At least for file processing, I don't think the lazy solution is as bad as some people on this list indicate. My solution was to define a function processAudioFile :: (Handle, Handle) -> (ASig -> ASig) -> IO (), similar to interact. The function reads from the first handle and writes to the second (the problem domain requires two separate files). Contents of the first are read into a lazy bytestring with hGetContents (from Data.ByteString.Lazy), decoded into an ASig (which in the current version is actually a tuple of a list and an Int of the total length, but I'm reworking this into a monad), and processed. The processed list is then encoded back into a bytestring and written with hPut. I then stick the whole thing in a bracket to open and close the filehandles, and call the bracketed function when I'm ready to do processing. I'm pretty happy with this solution, for several reasons: 1. The actual processing code remains purely functional. 2. I didn't have to write imperative-style looping constructs. 3. Handles get closed after use (even with exceptions, thanks to bracket). 4. Because all IO, processing, and writing is encapsulated in one function, everything happens sequentially as it's supposed to, so I don't get exceptions about lazy filehandles being closed. 5. Performance has been good. Memory usage is lower than expected, and it's fairly fast (at least when I remember to use a non-profiled version). I've tested this approach with wave files into the 100's of MB so far. Perhaps not quite as fast as optimized C, but good enough for me. I'm not quite sure how to get around the problem of getElems being strict, though. I do have one idea, but I don't know how it would work in practice: -- let ary_max = foldl1' max $ elems $ unsafeFreeze myArray If you use a boxed array type (IOArray or STArray) for myArray, and compiled with GHC, no copying is necessary (you may need to use type annotations to guarantee this). Then use the foldl' function to get array_max, and map it onto the original mutable array. I think it would be safe provided that you calculate ary_max before you start to modify the array, which is true for normalization. It's worth a try, anyway. John Lato
Changing the subject slightly, I once wrote code in Concurrent Clean that filtered a file that was larger than the available memory on my PC. I did this by creating a function that returned the contents of the original file as a lazy list. Then, I created functions to process the list and write the processed list to a results file. The code was not imperative at all. The function that wrote the results file forced the evaluation of the lazy list. As the lazy list was consumed, the contents of the original file were read. Is this possible with Monads in Haskell?

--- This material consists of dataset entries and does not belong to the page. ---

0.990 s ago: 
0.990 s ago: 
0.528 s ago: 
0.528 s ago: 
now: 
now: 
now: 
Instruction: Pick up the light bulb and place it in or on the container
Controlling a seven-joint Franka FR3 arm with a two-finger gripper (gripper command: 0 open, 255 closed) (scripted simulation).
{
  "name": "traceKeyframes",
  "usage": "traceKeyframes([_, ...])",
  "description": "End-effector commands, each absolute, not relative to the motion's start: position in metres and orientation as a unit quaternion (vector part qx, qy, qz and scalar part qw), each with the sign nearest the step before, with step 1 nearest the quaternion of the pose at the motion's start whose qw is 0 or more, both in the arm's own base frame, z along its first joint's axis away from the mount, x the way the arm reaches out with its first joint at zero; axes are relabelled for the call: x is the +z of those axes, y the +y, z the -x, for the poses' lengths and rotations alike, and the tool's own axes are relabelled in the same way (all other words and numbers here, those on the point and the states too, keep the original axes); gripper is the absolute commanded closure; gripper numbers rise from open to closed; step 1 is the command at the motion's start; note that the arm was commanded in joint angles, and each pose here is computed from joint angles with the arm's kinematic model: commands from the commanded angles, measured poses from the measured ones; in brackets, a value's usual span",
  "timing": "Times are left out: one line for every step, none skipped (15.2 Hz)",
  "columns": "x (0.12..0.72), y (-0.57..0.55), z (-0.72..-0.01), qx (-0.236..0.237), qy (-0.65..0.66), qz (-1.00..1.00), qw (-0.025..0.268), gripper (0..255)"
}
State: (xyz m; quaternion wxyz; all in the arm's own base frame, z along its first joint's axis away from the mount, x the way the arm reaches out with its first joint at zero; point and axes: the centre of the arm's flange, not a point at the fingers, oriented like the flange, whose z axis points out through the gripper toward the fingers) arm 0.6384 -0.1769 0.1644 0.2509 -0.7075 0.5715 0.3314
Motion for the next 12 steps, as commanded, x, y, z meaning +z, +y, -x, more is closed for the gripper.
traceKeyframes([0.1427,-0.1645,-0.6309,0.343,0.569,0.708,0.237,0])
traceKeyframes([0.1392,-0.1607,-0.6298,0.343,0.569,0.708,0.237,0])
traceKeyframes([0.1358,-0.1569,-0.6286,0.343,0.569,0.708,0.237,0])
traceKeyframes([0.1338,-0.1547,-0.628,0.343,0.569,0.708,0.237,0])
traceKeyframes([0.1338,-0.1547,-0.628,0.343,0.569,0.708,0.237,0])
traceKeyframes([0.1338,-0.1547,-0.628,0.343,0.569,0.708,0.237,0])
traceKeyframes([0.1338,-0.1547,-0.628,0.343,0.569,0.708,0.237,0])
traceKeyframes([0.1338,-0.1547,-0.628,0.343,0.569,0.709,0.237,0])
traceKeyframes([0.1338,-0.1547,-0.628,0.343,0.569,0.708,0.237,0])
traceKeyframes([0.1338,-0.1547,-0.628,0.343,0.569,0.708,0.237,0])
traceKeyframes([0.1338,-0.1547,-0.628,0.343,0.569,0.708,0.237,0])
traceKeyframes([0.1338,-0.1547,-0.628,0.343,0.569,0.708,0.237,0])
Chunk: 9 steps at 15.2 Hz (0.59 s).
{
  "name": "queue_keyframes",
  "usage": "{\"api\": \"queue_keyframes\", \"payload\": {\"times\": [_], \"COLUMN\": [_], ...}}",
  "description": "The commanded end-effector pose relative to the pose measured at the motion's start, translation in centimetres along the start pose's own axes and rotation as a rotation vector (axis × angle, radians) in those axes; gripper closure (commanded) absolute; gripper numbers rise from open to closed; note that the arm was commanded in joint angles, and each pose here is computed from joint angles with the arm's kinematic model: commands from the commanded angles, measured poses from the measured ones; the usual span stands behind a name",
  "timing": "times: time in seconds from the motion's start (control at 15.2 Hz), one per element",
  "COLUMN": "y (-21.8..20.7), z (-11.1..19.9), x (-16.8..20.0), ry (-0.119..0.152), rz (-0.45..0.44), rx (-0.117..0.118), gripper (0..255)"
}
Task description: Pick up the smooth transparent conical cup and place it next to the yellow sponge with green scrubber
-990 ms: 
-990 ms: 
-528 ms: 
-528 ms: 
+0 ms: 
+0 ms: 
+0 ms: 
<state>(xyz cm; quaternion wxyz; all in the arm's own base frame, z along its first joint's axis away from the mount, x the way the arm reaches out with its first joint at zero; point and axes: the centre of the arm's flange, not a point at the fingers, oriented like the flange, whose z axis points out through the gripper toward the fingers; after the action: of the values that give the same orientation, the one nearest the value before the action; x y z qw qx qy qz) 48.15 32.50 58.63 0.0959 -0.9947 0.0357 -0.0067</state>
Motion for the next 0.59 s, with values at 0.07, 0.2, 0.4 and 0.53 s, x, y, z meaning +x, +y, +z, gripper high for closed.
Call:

Yes, using hGetContents, which is considered bad practice by many people here. The problem is that hGetContents breaks referential transparency, and I suspect that whatever Clean does to lazily read files also does (though I can't be sure, I haven't looked in any detail at uniqueness types). That is, the contents of the returned list depend on when you read it, which is not allowed in a referentially transparent language.
The same applies to your problem. getElems cannot return a lazy list of elements*, because what if the array were changed between the point that you did the getElems and the point you required the element. So it seems that actually specifying the order of evaluation using an imperative-style loop is the only pure way to do this.
* Well, it could, but it would require some cleverness like copy-on-write logic under the hood.